## What to work on
Every line from the one holding "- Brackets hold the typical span" through the one holding "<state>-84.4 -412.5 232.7" in the data below must be returned exactly, both ends included, with pictures left out and nothing else added.

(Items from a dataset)
==============================
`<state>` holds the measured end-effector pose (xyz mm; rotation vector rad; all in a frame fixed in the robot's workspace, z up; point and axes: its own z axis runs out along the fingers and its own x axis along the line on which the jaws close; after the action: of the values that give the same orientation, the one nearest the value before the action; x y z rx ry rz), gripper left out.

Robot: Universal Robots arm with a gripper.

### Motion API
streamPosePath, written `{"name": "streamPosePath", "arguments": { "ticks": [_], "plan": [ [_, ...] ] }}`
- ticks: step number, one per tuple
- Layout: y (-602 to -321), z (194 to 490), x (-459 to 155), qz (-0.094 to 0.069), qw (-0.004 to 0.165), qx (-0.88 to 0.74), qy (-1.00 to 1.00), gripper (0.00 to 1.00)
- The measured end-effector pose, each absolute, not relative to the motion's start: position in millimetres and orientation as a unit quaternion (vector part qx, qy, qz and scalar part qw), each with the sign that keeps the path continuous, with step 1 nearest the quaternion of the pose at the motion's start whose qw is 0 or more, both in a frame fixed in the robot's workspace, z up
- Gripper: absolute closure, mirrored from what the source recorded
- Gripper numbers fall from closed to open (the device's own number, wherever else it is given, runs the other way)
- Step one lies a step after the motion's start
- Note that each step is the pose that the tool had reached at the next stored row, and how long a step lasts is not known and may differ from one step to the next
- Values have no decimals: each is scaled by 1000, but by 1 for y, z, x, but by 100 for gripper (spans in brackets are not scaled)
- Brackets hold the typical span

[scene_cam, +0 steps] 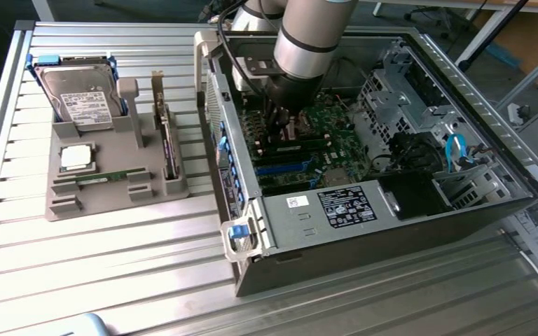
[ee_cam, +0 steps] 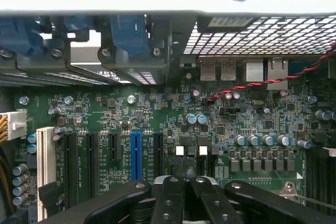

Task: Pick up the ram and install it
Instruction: 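Press down the ram until it locks into place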

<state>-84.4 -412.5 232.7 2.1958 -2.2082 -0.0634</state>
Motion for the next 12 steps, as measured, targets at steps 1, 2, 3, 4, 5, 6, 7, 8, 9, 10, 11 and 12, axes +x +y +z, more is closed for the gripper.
{"name": "streamPosePath", "arguments": {
  "ticks": [1, 2, 3, 4, 5, 6, 7, 8, 9, 10, 11, 12],
  "plan": [
    [-412, 233, -84, -20, 13, 705, -709, 89],
    [-412, 232, -84, -20, 13, 705, -709, 89],
    [-412, 232, -84, -20, 13, 705, -709, 89],
    [-412, 232, -84, -20, 13, 705, -709, 89],
    [-412, 232, -84, -20, 13, 705, -709, 89],
    [-412, 232, -84, -20, 13, 705, -709, 89],
    [-412, 232, -84, -20, 13, 705, -709, 89],
    [-412, 232, -84, -20, 13, 705, -709, 89],
    [-412, 231, -84, -20, 13, 705, -709, 89],
    [-412, 231, -84, -20, 13, 705, -709, 89],
    [-413, 231, -84, -20, 13, 705, -709, 89],
    [-413, 231, -84, -20, 13, 705, -709, 89]
  ]
}}
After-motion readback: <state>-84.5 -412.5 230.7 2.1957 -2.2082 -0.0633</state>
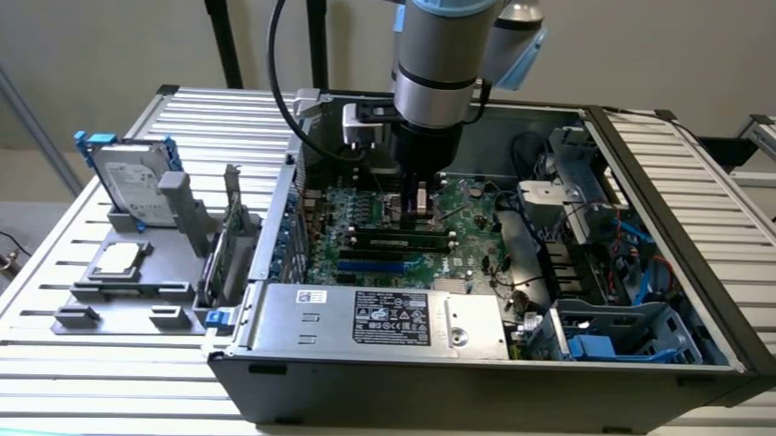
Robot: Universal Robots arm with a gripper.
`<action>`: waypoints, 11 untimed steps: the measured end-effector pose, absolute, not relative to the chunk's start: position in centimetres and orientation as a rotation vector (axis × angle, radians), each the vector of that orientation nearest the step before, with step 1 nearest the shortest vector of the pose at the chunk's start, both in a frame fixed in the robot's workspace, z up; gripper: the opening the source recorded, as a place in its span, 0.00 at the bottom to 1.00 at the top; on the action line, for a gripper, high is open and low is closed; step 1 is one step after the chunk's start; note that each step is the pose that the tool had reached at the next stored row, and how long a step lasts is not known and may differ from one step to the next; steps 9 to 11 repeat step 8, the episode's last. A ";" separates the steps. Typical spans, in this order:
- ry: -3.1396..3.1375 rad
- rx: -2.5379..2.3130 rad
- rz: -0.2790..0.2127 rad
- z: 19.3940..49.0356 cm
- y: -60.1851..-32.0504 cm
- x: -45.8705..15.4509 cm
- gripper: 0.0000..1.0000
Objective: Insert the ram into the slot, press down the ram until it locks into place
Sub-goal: 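Press down the ram until it locks into place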
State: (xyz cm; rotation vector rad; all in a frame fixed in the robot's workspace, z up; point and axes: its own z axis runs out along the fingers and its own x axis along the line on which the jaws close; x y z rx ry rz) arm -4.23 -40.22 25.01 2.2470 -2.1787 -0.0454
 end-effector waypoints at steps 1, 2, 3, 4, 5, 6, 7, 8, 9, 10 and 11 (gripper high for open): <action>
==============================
## Expected answer
- Brackets hold the typical span

[scene_cam, +0 steps] 
[ee_cam, +0 steps] 

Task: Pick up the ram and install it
Instruction: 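Press down the ram until it locks into place
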
<state>-84.4 -412.5 232.7 2.1958 -2.2082 -0.0634</state>

For this exercise, nothing more remains to be done.